Hivemind prediction markets case study: The Winton Climate Prediction Market

Mark Roulston
Hivemind
Published in
8 min readOct 4, 2018

At the beginning of this year students and academics at British universities were invited by Winton to participate in a prediction market for seasonal climate forecasting. The prediction market was denominated in credits rather than cash but Winton donated £55,000 for prizes for the institutions of the ten teams that finished the competition with the most credits. Forty six teams signed-up from sixteen universities and twenty four of these teams actively participated in the market. This market was a proving ground for the design of a prediction market platform which, earlier this year, Winton spun out with other research software tools in the technology company Hivemind.

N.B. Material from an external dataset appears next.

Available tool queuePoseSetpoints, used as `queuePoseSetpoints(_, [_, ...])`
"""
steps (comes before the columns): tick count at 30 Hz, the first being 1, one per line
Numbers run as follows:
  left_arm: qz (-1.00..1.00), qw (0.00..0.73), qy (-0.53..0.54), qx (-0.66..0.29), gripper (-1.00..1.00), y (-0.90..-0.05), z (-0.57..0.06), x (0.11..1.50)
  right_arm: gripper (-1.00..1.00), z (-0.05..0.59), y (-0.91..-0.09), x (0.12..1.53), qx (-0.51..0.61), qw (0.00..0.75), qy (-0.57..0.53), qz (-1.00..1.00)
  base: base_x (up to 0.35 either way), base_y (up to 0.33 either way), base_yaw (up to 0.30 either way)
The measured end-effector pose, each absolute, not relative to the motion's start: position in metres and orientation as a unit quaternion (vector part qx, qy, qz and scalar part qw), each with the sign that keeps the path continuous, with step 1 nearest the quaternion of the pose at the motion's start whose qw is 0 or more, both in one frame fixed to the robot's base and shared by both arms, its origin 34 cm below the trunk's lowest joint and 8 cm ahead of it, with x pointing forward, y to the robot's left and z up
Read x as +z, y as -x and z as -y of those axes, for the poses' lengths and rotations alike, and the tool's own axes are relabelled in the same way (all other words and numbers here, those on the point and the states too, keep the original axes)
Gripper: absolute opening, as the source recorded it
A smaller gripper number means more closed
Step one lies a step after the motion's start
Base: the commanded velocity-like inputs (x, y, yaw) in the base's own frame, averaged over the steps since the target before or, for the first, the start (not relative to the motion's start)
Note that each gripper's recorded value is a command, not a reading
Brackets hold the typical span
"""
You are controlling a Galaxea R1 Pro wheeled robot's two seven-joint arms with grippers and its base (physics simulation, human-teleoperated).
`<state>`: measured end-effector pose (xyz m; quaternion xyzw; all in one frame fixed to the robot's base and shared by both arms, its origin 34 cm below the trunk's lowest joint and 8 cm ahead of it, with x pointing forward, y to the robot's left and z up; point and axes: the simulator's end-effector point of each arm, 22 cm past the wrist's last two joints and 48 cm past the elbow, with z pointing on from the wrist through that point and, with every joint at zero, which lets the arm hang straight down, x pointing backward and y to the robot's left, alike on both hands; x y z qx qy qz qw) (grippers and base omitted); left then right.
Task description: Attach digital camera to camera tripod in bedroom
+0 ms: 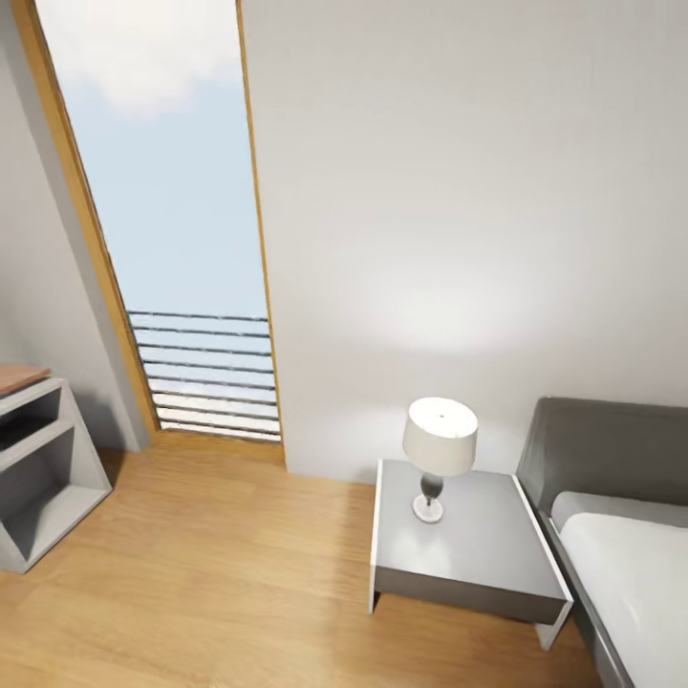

Design of the Outcome Space

The competition challenged teams to predict the monthly average maximum temperature for the UK and the monthly UK rainfall as determined and published by the Met Office. There were six separate markets, one for each month from April to September. Each market had a two-dimensional space of outcomes in which each outcome covered a range of 0.2°C in temperature and 5mm in rainfall. The space covered the range of 0 to 25°C in temperature and 0 to 200mm in rainfall giving a total of 5,207 distinct outcomes. Teams could define contracts consisting of sets of outcomes and then trade these contracts. Teams received 1.00 credit for each contract they held at settlement that included the outcome that actually occurred. The price at which each outcome traded could range between 0.00 and 1.00 and if the price reflected the fair value of the outcome it could be interpreted as the implied probability of that outcome occurring. Thus the market generated a two-dimensional probability distribution for monthly temperature and rainfall in the UK. This feature of Hivemind’s prediction markets contrasts with other prediction market designs which often only offer markets on simple binary outcomes.

Solving the Liquidity Problem

Many prediction markets use a continuous double auction mechanism which matches buyers and sellers directly. With over 5,000 outcomes per market this approach would not work very well: Teams could define their own contracts and typically no two teams would ever be trading the same contract. This liquidity problem, which has thwarted previous attempts to create climate prediction markets, was solved by using a market maker that was always prepared to buy and sell contracts. The market making algorithm used was based on the Logarithmic Market Scoring Rule developed by Robin Hanson. This algorithm allows the market to extract information from very small numbers of participants. The market maker can expect to lose money (or in this case credits) but this is essentially a reward to the participants for providing good information. This is the opposite model to traditional market makers who want to make a profit from market participants.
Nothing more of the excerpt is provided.